+++ Input material

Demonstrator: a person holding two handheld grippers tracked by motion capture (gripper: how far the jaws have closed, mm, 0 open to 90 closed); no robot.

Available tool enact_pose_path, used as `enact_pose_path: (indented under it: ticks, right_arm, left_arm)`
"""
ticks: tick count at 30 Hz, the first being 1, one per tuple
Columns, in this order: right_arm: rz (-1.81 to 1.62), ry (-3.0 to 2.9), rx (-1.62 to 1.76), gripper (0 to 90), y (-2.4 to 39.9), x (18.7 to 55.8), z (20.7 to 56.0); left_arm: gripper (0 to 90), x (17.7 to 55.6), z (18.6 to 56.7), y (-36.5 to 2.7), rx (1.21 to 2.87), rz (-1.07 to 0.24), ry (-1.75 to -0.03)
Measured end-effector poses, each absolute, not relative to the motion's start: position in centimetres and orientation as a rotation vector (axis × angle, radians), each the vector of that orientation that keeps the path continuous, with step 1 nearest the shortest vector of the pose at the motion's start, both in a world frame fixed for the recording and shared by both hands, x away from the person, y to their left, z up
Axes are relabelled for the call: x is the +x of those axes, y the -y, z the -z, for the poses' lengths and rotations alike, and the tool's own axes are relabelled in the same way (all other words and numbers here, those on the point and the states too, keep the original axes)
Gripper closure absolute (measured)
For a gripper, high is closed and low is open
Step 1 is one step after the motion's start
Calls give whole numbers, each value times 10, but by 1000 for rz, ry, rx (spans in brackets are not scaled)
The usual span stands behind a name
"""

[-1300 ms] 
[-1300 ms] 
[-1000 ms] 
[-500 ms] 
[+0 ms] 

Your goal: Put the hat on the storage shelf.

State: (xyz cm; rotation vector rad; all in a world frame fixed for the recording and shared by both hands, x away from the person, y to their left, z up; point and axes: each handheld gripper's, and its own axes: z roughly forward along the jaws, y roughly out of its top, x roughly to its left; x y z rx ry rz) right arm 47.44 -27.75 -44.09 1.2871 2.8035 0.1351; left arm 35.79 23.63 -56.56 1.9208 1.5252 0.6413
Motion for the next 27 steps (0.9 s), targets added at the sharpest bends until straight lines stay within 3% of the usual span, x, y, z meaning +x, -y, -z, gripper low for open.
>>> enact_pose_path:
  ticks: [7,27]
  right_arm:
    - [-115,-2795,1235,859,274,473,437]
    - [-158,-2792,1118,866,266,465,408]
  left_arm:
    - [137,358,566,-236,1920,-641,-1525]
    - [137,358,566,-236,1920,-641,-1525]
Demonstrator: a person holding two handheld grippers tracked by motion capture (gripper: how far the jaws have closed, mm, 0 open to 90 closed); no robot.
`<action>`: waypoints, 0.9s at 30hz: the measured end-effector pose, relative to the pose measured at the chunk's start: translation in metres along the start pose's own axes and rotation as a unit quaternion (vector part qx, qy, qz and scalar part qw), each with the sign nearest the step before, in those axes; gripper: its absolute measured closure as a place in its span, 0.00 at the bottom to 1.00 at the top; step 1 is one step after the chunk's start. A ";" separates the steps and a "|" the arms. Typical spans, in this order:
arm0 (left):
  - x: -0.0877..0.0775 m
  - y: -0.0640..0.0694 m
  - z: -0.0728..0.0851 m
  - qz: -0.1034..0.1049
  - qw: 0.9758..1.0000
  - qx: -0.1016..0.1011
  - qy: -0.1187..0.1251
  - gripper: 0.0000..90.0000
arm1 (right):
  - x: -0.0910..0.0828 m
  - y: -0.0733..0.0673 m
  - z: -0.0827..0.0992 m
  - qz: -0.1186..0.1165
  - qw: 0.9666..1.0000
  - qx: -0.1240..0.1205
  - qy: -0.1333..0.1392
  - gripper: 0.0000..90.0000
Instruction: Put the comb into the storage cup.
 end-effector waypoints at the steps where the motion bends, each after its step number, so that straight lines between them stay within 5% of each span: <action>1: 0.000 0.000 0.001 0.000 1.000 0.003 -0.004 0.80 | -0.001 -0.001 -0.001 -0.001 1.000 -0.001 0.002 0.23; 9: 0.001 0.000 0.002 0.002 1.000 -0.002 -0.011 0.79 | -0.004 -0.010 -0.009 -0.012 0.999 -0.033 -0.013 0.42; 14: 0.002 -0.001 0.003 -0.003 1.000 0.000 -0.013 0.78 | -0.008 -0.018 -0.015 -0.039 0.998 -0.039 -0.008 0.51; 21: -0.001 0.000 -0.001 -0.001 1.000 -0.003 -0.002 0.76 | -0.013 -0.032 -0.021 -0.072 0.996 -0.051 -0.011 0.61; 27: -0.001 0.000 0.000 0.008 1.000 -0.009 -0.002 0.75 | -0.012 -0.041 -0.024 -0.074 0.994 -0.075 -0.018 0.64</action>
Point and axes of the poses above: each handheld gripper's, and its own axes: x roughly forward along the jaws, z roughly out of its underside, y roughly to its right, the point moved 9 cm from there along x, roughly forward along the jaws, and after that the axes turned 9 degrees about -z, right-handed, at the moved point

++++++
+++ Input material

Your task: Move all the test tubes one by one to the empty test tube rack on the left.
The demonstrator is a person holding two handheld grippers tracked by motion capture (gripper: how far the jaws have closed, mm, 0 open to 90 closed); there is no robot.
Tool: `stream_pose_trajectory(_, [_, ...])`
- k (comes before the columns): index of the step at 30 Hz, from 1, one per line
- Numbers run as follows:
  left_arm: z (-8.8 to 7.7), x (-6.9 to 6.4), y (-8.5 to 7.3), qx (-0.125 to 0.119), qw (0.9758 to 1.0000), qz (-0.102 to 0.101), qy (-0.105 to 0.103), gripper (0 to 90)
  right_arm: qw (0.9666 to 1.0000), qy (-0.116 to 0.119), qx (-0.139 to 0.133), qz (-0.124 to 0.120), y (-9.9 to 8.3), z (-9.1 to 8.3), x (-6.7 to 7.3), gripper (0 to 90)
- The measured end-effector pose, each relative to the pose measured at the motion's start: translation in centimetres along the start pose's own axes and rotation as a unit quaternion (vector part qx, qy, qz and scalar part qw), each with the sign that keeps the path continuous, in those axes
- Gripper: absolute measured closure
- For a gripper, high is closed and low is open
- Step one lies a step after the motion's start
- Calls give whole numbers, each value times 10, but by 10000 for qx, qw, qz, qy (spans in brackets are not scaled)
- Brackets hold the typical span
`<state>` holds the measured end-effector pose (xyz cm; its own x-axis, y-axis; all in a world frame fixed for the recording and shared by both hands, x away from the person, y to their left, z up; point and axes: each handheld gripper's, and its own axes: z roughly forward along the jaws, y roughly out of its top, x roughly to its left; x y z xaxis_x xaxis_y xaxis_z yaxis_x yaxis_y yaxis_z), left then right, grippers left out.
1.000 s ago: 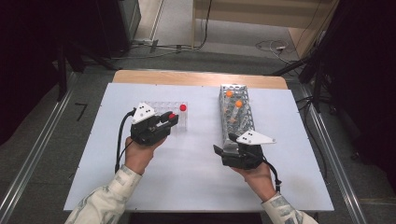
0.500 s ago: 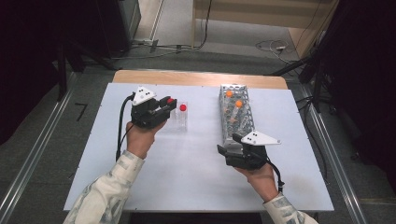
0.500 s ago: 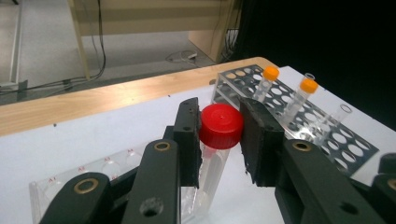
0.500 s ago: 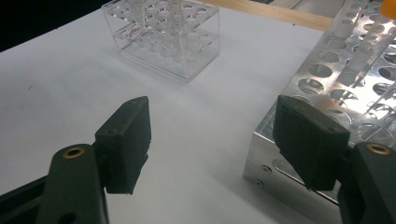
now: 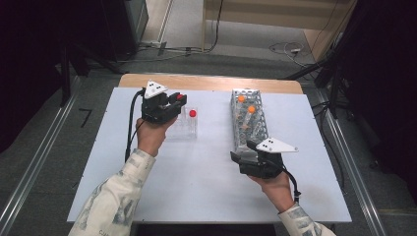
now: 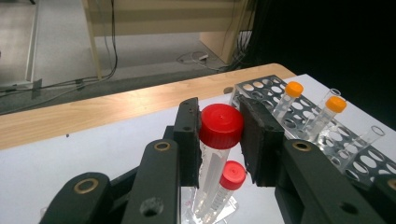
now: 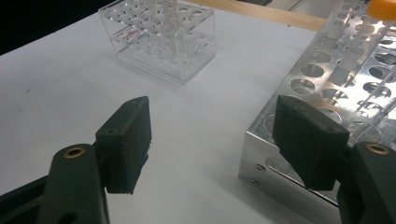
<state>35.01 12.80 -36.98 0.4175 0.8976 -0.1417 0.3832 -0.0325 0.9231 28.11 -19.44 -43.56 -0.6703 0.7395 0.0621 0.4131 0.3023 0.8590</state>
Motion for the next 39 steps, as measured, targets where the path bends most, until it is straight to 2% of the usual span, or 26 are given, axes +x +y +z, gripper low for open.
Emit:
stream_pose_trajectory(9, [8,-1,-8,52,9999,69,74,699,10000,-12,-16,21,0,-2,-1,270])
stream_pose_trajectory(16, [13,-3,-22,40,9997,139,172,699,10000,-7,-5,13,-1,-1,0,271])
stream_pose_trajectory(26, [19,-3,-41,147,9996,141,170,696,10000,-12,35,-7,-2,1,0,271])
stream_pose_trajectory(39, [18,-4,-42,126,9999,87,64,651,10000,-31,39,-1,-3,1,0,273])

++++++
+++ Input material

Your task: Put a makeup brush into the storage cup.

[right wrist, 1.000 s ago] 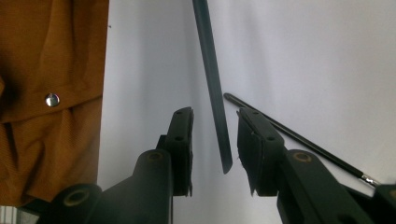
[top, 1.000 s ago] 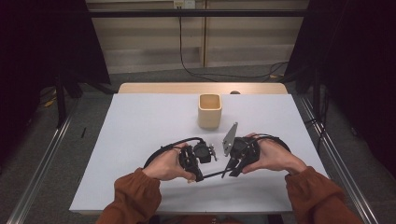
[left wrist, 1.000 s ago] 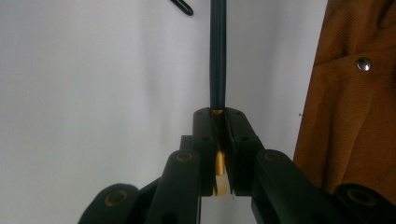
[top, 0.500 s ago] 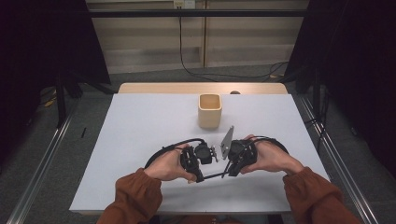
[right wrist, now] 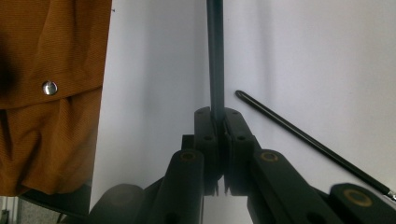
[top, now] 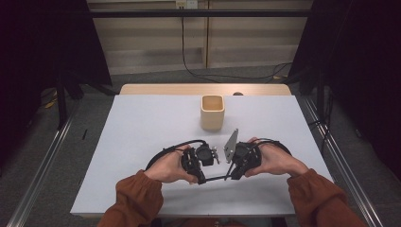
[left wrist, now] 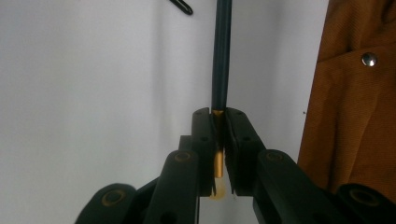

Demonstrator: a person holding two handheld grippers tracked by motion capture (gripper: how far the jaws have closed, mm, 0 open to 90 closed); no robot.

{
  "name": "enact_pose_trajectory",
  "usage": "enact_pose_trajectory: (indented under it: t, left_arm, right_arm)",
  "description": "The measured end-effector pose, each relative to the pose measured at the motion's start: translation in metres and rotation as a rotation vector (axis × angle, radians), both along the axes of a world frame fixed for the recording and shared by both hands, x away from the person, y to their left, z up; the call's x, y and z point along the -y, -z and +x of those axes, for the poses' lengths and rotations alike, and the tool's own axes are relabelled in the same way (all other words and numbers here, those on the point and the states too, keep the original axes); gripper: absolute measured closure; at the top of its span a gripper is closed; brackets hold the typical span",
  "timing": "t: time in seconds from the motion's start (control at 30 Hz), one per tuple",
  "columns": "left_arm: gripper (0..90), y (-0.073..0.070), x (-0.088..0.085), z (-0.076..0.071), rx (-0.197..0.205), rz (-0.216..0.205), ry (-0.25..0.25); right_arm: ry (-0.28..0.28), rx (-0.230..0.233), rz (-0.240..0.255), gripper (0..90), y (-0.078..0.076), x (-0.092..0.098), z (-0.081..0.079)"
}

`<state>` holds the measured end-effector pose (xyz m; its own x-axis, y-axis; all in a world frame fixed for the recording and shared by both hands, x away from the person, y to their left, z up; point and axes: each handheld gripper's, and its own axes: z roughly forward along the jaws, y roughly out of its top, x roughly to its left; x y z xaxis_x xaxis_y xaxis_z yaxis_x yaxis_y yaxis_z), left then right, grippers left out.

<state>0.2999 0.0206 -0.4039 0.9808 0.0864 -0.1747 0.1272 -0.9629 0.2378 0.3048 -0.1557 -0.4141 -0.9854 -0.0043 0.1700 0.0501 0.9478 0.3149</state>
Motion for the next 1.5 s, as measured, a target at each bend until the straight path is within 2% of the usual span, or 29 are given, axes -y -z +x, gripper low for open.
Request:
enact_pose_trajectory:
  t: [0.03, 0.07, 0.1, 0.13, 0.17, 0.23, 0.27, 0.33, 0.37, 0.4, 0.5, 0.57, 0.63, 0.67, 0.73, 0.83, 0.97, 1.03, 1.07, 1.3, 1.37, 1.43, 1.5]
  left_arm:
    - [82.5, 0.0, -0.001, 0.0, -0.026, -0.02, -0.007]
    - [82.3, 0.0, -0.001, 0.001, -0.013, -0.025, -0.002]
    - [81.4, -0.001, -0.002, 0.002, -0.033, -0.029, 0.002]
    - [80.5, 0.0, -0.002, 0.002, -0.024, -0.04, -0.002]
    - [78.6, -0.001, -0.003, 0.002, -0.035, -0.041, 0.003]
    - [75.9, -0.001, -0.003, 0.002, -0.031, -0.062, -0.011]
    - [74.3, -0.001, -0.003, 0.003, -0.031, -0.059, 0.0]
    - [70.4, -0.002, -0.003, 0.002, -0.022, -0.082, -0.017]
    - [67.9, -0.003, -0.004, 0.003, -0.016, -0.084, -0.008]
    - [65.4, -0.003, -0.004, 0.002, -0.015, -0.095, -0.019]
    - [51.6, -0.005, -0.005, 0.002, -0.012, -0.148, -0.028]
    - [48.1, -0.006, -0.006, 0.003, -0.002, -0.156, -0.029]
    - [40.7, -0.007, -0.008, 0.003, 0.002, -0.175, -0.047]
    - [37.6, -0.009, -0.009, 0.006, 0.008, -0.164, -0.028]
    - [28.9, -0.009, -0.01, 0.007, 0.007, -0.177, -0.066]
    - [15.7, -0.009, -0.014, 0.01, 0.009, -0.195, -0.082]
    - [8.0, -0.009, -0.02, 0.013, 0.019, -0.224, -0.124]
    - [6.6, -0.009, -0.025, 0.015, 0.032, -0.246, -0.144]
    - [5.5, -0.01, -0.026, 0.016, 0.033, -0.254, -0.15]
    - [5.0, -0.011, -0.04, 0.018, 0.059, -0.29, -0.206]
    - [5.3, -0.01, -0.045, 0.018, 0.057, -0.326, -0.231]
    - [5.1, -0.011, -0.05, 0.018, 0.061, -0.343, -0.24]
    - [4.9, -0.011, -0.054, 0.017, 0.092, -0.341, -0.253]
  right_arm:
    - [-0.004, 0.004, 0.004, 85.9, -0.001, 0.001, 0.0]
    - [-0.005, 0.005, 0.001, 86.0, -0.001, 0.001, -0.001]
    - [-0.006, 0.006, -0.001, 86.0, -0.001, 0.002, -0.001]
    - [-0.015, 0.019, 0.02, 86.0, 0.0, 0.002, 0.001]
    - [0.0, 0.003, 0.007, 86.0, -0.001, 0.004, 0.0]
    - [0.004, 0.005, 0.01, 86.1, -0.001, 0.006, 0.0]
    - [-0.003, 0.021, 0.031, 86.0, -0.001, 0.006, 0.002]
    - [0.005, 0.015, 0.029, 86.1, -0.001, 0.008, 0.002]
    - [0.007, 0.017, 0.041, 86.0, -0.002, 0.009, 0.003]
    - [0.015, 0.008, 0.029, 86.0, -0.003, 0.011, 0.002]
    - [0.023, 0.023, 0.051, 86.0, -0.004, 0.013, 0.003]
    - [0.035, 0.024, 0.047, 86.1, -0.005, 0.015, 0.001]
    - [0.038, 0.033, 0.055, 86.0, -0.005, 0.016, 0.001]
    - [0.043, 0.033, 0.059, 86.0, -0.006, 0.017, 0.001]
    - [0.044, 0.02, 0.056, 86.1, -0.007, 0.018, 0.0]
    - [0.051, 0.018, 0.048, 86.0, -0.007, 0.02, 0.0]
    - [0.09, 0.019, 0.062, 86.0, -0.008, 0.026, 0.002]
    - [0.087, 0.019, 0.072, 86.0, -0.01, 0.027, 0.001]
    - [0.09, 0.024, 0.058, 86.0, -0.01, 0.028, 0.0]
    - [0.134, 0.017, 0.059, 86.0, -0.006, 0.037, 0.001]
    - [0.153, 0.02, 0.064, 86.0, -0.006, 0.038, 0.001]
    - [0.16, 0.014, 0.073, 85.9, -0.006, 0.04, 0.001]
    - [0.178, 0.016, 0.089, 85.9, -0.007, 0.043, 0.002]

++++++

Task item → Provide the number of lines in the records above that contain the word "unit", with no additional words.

Output below → 2